Когда Антонина слегла, Татьяна каждое утро растирала ее и на себя времени не хватало. Забот с больной было много: кормить, памперсы менять, лекарства давать по часам, измерять давление, температуру, обтирать, поворачивать, опять кормить и толочь в порошки таблетки. Ночью больная спала плохо, звала, то просила открыть окно — воздуха не хватало, то закрыть — тянуло сквозняком, повернуть, попить, помассировать или просто поговорить, потому что ей страшно.
— Ну что ты капризничаешь? — злилась Татьяна. — Поспи. И я хоть немного посплю. Не хватает меня уже на твои капризы. Голова как в тумане, не понимаю, где день, где ночь.
Антонина обижалась и отворачивала голову к стене.
— Поверни меня на бок, — обиженно просила она. — Шея затекает.
Татьяна вставала с дивана, на котором спала, и шла поворачивать.
— Тоня, ты молись, — говорила Татьяна, поворачивая ее грузное тело, и сама молилась. — Пресвятая Владычица. Достань нас, Божьих рабов Антонину и Татьяну, из греховной глубины и избавь от внезапной смерти и всякого темного зла.
На десятую ночью сил не стало. Татьяне так хотелось спать, что она не встала. Сквозь сладкое оцепенение слышала, как Антонина звала:
— Таня, Таня.
«Надо подняться к ней», — думала Татьяна во сне, и вроде как вставала, и они с Антониной куда-то шли, совсем девочки, за ними бежал котенок, жалкий такой, болезненный, отставал и мяукал вслед.
— Таня, давай возьмем котенка, — просила Тоня.
— Нельзя, мама будет ругать. Он же блохастый.
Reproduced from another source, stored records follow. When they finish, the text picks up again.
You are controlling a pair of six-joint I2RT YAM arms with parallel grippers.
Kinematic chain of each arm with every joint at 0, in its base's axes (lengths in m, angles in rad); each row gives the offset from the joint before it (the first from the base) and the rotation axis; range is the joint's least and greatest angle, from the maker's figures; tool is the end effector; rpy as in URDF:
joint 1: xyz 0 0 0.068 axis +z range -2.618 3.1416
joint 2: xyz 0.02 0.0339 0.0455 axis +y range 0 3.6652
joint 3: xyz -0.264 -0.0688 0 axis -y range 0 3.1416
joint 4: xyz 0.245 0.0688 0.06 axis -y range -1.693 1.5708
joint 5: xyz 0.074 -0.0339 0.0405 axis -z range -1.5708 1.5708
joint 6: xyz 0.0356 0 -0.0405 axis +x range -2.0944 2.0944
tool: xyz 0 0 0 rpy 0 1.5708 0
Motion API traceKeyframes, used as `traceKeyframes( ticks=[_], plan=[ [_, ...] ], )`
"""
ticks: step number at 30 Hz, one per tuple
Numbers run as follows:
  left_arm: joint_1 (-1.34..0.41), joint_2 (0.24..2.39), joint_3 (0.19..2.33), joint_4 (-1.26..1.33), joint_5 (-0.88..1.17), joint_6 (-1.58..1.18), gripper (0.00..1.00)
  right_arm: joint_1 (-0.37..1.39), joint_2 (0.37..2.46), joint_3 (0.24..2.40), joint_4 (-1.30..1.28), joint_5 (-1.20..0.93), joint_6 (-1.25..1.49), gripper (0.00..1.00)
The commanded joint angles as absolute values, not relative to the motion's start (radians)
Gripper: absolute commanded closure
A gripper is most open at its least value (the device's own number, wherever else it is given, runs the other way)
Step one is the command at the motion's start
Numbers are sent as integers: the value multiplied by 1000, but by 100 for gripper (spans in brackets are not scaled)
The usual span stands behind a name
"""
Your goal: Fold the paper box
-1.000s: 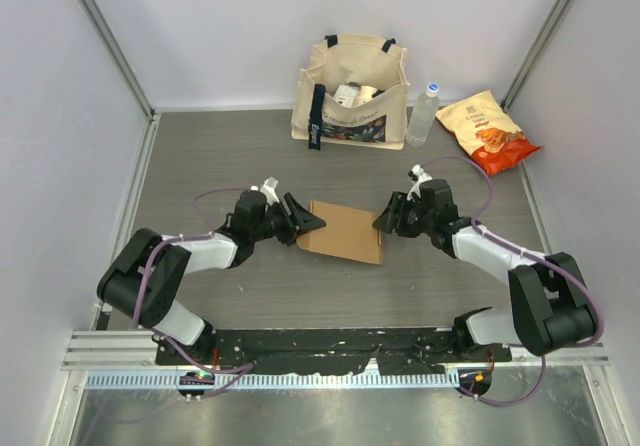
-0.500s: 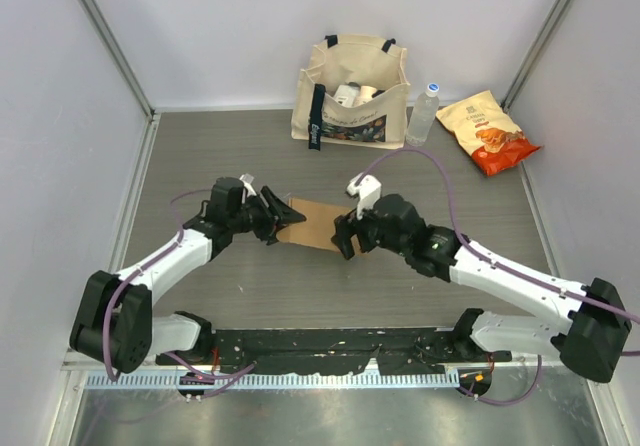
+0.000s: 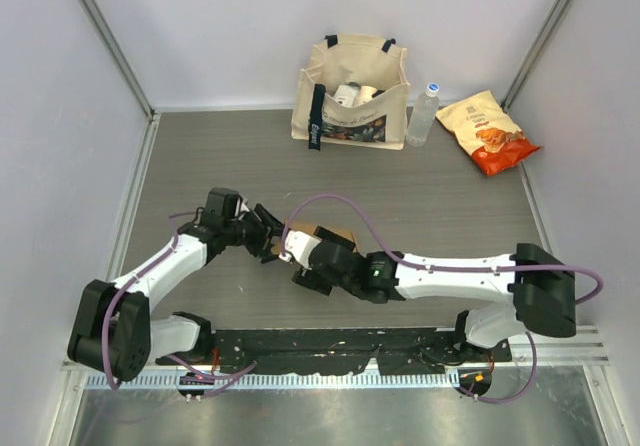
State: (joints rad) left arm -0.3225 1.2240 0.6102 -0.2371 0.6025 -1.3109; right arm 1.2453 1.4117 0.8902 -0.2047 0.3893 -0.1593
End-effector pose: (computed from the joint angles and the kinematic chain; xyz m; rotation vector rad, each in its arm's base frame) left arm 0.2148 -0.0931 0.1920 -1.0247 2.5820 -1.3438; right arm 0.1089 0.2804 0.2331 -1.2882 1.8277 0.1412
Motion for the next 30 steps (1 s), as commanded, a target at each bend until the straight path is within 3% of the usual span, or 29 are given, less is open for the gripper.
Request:
traceKeyframes(
  ticks=[1, 10, 13, 16, 22, 30],
  plan=[
    [-308, 1189, 594, -259, 687, -1353, 44, 1278, 1450, 899, -129, 601, -256, 17],
    [-301, 1192, 578, -279, 736, -1347, 44, 1331, 1503, 847, 23, 764, -348, 19],
    [-298, 1180, 574, -287, 747, -1344, 43, 1331, 1519, 841, 46, 782, -360, 24],
    [-295, 1166, 568, -279, 746, -1342, 37, 1335, 1509, 819, 86, 790, -371, 30],
    [-273, 1149, 542, -223, 730, -1309, 15, 1335, 1491, 807, 69, 782, -334, 44],
    [-256, 1054, 528, -224, 628, -1227, 4, 1335, 1445, 825, 6, 759, -296, 60]
  ],
)
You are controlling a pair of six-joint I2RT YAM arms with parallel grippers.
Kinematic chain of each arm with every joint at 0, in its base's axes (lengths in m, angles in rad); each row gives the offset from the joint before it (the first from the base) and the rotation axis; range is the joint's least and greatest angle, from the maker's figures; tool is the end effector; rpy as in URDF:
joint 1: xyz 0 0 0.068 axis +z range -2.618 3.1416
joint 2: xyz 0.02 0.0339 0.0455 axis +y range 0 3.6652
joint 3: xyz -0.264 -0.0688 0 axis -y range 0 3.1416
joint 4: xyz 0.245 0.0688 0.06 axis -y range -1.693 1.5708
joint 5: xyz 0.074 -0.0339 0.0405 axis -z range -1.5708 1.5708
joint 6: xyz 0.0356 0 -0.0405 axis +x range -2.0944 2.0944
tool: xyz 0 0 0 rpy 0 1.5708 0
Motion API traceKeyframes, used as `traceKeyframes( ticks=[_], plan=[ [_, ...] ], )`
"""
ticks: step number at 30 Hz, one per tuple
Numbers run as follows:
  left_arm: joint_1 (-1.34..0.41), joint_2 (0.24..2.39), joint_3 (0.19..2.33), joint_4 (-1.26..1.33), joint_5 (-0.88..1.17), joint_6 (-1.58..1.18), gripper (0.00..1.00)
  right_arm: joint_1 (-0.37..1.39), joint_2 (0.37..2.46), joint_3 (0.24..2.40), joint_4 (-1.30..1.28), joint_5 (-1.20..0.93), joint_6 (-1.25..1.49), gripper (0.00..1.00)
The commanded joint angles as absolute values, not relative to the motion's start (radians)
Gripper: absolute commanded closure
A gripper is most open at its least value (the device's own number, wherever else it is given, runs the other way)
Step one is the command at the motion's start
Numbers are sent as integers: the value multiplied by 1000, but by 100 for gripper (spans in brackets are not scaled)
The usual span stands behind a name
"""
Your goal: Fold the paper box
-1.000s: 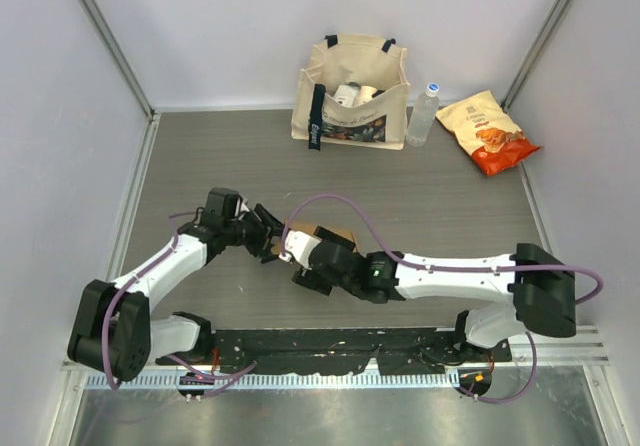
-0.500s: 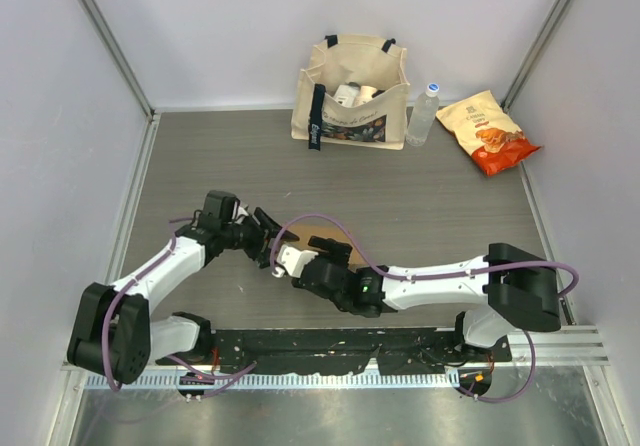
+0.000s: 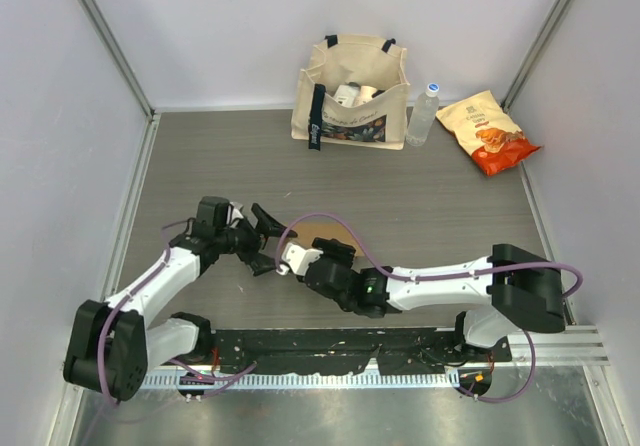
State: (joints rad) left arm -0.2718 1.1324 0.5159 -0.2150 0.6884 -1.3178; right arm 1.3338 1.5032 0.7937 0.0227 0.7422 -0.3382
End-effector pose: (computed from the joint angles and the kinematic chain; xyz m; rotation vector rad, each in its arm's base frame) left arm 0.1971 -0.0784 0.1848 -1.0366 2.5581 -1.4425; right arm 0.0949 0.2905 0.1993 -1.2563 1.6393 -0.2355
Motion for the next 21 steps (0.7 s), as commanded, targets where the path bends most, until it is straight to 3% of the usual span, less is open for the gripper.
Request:
traceKeyframes(
  ticks=[1, 6, 9, 14, 21],
  plan=[
    [-246, 999, 550, -253, 596, -1189, 4, 1335, 1437, 836, -65, 752, -290, 60],
    [-229, 793, 664, -515, 213, -919, 0, 1332, 1370, 908, -219, 681, -213, 64],
    [-227, 639, 652, -523, 94, -867, 1, 1324, 1347, 957, -326, 598, -151, 64],
    [-229, 546, 577, -459, 170, -804, 11, 1261, 1370, 1049, -512, 525, -63, 67],
    [-248, 603, 565, -365, 313, -775, 26, 1102, 1492, 1144, -638, 218, -40, 68]
  ],
)
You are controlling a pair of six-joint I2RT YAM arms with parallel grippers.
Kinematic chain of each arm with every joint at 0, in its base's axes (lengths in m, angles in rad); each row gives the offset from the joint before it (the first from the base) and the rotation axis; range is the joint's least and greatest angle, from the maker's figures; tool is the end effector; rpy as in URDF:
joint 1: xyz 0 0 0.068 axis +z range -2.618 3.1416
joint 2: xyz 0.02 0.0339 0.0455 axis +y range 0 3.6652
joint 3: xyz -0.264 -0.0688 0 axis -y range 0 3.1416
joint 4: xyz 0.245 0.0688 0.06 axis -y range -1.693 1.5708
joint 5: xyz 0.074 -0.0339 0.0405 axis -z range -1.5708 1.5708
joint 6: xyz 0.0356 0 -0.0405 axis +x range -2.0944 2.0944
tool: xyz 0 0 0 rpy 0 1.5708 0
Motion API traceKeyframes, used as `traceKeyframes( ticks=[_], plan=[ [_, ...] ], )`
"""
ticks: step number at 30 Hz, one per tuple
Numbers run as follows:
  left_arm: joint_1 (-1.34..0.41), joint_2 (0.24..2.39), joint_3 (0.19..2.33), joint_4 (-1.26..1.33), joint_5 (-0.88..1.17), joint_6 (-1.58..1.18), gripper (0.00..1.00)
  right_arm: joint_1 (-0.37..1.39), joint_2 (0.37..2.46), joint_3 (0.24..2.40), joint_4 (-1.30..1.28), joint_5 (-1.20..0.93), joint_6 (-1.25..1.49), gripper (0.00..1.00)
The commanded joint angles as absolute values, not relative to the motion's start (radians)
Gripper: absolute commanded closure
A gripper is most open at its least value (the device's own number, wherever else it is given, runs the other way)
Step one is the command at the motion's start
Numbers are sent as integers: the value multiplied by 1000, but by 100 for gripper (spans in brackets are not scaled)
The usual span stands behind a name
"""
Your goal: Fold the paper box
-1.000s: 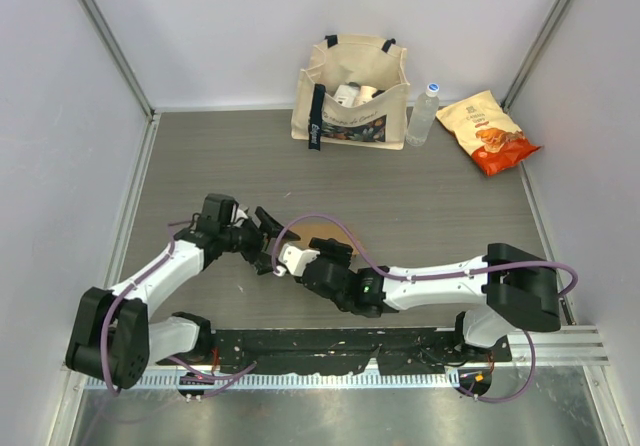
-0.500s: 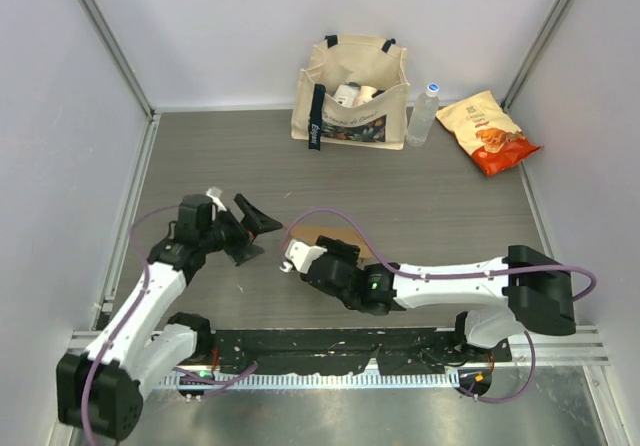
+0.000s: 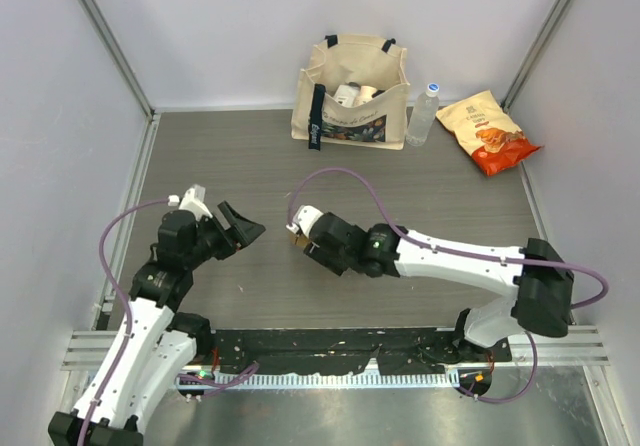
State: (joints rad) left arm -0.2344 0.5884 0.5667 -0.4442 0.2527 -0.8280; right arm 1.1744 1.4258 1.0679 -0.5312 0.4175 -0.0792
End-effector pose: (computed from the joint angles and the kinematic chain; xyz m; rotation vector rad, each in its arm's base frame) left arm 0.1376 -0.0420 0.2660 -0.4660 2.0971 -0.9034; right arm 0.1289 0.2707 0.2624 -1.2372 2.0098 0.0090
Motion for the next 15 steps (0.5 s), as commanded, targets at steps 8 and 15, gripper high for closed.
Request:
traceKeyframes(
  ticks=[8, 15],
  plan=[
    [-494, 549, 404, -195, 97, -828, 28, 991, 1698, 1327, -764, 78, -112, 68],
    [-655, 721, 460, -97, -106, -707, 25, 947, 1706, 1290, -712, 48, -141, 56]
  ],
)
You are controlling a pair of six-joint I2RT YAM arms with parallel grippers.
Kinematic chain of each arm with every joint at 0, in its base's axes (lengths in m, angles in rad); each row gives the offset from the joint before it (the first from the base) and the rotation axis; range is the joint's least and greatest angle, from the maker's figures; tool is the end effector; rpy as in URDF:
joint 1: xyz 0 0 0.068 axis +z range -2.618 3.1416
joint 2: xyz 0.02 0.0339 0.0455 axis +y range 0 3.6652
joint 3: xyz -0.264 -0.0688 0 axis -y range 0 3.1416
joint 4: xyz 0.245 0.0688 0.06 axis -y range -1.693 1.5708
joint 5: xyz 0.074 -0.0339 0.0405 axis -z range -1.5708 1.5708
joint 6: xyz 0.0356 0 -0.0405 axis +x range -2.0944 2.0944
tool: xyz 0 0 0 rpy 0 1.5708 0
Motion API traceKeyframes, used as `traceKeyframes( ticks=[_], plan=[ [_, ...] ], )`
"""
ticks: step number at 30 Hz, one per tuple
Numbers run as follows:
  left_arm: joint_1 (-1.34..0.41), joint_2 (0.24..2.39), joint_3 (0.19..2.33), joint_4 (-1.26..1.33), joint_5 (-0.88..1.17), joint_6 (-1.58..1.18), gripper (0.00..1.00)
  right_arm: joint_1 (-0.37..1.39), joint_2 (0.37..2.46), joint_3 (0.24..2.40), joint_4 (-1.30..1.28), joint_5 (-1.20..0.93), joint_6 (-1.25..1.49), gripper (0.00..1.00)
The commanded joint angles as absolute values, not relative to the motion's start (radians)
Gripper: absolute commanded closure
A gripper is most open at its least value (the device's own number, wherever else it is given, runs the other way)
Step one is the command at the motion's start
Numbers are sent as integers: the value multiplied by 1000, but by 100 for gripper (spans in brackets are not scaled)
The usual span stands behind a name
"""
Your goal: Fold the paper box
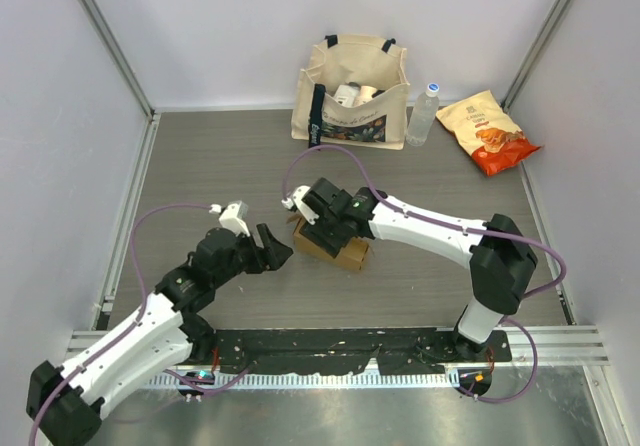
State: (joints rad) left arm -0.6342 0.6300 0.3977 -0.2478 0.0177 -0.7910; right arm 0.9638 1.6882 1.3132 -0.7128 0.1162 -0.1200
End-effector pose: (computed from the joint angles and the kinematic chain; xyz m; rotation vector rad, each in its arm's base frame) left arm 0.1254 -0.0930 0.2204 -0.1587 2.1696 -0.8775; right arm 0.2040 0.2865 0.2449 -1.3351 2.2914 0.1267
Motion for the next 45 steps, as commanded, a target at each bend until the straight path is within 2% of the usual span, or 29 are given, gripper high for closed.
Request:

— Мы его помоем, — и Тоня протягивала полотенце.
Потом Татьяна провалилась в сон и очнулась уже засветло. Она наконец-то выспалась. Встала с кровати, подошла к Антонине. Та лежала на боку лицом к стене. Как-то, видимо, сама во сне повернулась. Татьяна позвала сестру, потянула за плечо. Антонина уже была холодной.
Похороны Татьяна организовала сама. Отпевание, кладбище, поминки, Таня забылась в деятельной суете. Тонин сын давал на все деньги и ходил за ней, часто спрашивая: «Теть Тань, может, помочь чем-то?» После поминок вместе разбирали Тонин хлам. Почти все пошло на помойку. Татьяна взяла себе зеленое платье и пальто с лисьим воротником, когда-то модное, а теперь битое молью, и шубу каракулевую, потертую на рукавах. Татьяна не собиралась носить эти вещи, но они напоминали Тоню. Татьяна вернулась с ними домой, развесила их в шкафу, закрыла старые полированные дверцы и подумала: «Вот и все!» Очень хотелось спать.
После похорон прошло три месяца, а Татьяна все никак не могла выспаться, сон не шел. Если удавалось задремать, сны были беспокойные и отдыха не давали. И все снилось, будто она в детской комнате, светит фонарь, и мелькают на стене тени от веток. И откуда-то зовет родной голос. «Таня! Танечка! Где ты?» Таня кидалась к сестре, продираясь сквозь сонный морок, усилием воли рвалась навстречу и выныривала из сна.
В квартире было одиноко и тихо. Кряхтел холодильник и тикали часы. Остаток ночи проходил без сна. Татьяна лежала на боку, лицом в стену, и не замечала, что подушка становилась мокрой от слез. Таня вспоминала ту ночь, когда надо было проснуться, потому что младшей сестре страшно уходить одной. Но она не проснулась. И теперь бессонница. И никак уже не исправить, не вернуть. Время все же оказалось линейным.